A lot of the value I get from Farmen’s work in this context is how his approach to embodiment and mobile media helps to reground our understanding of digital content and systems as always being connected to our embodied experience. In this context, I think some of the work critiquing the concept of digital dualism is relevant (https://thesocietypages.org/cyborgology/2011/02/24/digital-dualism-versus-augmented-reality/). That is, there aren’t so much virtual worlds or spaces as there are very real and material ways that people in bodies interact with each other through digital systems. If anyone is interested, some of these points connect very well with Andy Clark’s Supersizing the Mind: Embodiment, Action, and Cognitive Extension (https://www.oxfordscholarship.com/view/10.1093/acprof:oso/9780195333213.001.0001/acprof-9780195333213 ) which is a really revelatory book at helping to shift thinking about how people interact with and engage with technology.
In this context, I think a big take away for all of us is for any digital project you are working on to center the embodied experience of your users. Where are they when they use the thing you are making? What is the physical world and spaces they inhabit and how will they be able to interface to your project or initiative.
Thanks for a great post Jack! Like Sarah mentioned above I was particularly fascinated with the way that Farman mentions that mobile technology isn’t new, it’s been around since papyrus essentially. I think that raises a great point about where and how people access and interact with information and how that influences the information being shared. From the early forms of being able to send out information to now where the troves of data on the internet can be accessed anywhere.

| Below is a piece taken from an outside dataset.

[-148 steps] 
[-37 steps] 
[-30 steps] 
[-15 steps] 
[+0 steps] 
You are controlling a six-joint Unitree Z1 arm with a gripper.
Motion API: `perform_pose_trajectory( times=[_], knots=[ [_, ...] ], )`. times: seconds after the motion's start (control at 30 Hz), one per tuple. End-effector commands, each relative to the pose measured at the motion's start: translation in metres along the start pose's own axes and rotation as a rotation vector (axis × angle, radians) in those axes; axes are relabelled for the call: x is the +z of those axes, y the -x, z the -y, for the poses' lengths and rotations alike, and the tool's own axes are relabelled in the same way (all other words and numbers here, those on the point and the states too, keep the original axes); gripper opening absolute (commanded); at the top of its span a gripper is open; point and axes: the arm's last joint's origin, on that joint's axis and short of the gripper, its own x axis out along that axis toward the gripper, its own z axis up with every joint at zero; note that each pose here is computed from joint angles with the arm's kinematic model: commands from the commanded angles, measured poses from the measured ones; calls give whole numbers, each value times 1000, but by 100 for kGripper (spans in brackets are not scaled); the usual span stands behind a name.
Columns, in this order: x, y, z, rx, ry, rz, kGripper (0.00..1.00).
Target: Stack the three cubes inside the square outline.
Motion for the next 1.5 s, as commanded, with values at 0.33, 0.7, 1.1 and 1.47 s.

To get to your question I don’t think mapping is the only tool historians can use but it is certainly a helpful one. For the practicums I had the opportunity to try out the ARIS Games and while that still relied on mapping, it also had other features that made me think about how learning history could become a more interactive process, kind of like a game as you had mentioned. That concept comes with its own concerns about how history is presented that would have to be worked out, but I think there’s a lot of ways that mobile media and mobile technology can influence how we learn and interact with history.
Thank you, Jack, for this thoughtful post! I hope you and the whole group are well — I definitely miss meeting in person.
I haven’t read Dolores Hayden’s The Power of Place but after reading your post I think I should! Your post made me think of how researchers have used cellular data to track the extent to which people are social distancing by region.(https://www.vox.com/recode/2020/3/26/21192653/coronavirus-privacy-social-distancing-data-collection-unacast)
While I found the analysis interesting, I think what this really highlights for me is the extent to which we are now connected to and identify with (and are identified by) our cell phone use. I wonder how public historians might use aggregate data such when trying to understand responses to Covid-19.
Hi Jack,
I think the long and thoughtful discussions that seem to be on each of your posts is a HUGE testament to how thorough and interesting your posts are.
For me, personally, this was one of the most important and helpful readings of the semester. It was so relevant to my digital project, because mine is quite literally dependent on the ability to interact with and use the app while being mobile. in regards to your last question, I think it very necessary for public historians to have an understanding of the physical and virtual spaces within a community, but I don’t know if it is a requirement to work with said community. Rather, I think it necessary for the historian to learn about these spaces while working with the community because it will encompass the intricacies and levels of these spaces.
Sarah F’s point about COVID being documented in tweets, texts, etc. is a really interesting thing for us to think about. It almost reminds me of the 9/11 repository we looked at earlier in the semester.